Copy the listing below exactly, but skip the pictures.
Start of Block
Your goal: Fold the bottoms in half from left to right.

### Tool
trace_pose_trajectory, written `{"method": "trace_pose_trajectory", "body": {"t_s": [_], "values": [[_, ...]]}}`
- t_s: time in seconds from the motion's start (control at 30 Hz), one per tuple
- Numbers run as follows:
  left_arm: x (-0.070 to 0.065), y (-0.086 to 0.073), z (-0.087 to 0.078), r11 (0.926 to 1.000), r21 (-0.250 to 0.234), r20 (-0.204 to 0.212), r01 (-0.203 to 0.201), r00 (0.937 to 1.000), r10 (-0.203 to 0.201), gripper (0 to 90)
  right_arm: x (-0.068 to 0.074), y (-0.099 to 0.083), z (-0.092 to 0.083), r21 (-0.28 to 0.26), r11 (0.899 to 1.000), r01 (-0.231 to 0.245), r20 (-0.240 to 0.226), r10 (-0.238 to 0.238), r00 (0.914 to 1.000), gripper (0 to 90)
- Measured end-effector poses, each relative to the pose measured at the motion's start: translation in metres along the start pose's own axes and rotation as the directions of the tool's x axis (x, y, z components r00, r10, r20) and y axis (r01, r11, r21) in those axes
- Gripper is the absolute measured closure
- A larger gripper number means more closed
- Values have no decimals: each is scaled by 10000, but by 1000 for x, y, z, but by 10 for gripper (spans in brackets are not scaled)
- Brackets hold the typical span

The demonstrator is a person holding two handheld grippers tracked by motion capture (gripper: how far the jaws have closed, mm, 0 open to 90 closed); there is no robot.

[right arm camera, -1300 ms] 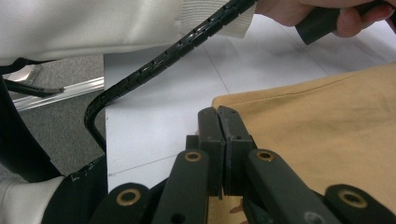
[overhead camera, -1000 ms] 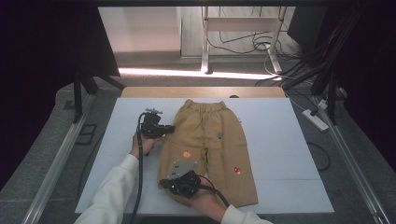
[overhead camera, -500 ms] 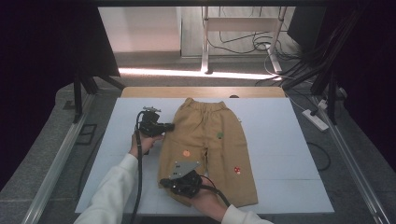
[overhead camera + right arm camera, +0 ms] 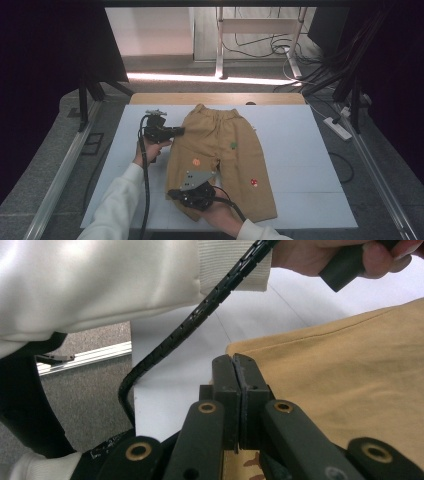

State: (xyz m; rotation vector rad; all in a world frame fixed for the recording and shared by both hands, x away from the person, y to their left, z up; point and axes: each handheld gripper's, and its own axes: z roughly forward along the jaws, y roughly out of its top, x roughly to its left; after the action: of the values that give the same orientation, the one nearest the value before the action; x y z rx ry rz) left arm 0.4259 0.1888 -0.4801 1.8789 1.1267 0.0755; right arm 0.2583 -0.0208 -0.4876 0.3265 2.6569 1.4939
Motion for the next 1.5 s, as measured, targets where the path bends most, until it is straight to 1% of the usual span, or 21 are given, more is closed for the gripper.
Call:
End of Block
__Solved exercise__.
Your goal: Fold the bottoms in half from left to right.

### Tool
trace_pose_trajectory, written `{"method": "trace_pose_trajectory", "body": {"t_s": [_], "values": [[_, ...]]}}`
- t_s: time in seconds from the motion's start (control at 30 Hz), one per tuple
- Numbers run as follows:
  left_arm: x (-0.070 to 0.065), y (-0.086 to 0.073), z (-0.087 to 0.078), r11 (0.926 to 1.000), r21 (-0.250 to 0.234), r20 (-0.204 to 0.212), r01 (-0.203 to 0.201), r00 (0.937 to 1.000), r10 (-0.203 to 0.201), gripper (0 to 90)
  right_arm: x (-0.068 to 0.074), y (-0.099 to 0.083), z (-0.092 to 0.083), r21 (-0.28 to 0.26), r11 (0.899 to 1.000), r01 (-0.231 to 0.245), r20 (-0.240 to 0.226), r10 (-0.238 to 0.238), r00 (0.914 to 1.000), gripper (0 to 90)
- Measured end-effector poses, each relative to the pose measured at the motion's start: translation in metres along the start pose's own axes and rotation as the directions of the tool's x axis (x, y, z components r00, r10, r20) and y axis (r01, r11, r21) in those axes
- Gripper is the absolute measured closure
- A larger gripper number means more closed
- Values have no decimals: each is scaled by 10000, but by 1000 for x, y, z, but by 10 for gripper (spans in brackets are not scaled)
- Brackets hold the typical span

The demonstrator is a person holding two handheld grippers tracked by motion capture (gripper: how far the jaws have closed, mm, 0 open to 90 closed); there is no robot.

[right arm camera, -1300 ms] 
[overhead camera, -1000 ms] 
[overhead camera, -500 ms] 
[overhead camera + right arm camera, +0 ms] 

State: (xyz m; rotation vector rad; all in a world frame fixed for the recording and shared by both hands, x away from the person, y to their left, z up; point and axes: each handheld gripper's, and its own axes: z roughly forward along the jaws, y roughly out of its top, x roughly to its left; after the action: of the values that give the same orientation, the one nearest the value before the action; x y z rx ry rz) left arm 0.4259 0.1888 -0.4801 1.8789 1.1267 0.0755; right arm 0.2583 -0.0208 -0.4876 0.3265 2.6569 1.4939
Motion for the next 1.5 s, as measured, targets where the path bends most, until it is straight to 1% of the usual span, or 21 are given, more is closed for the gripper.
Call:

This output requires nothing more.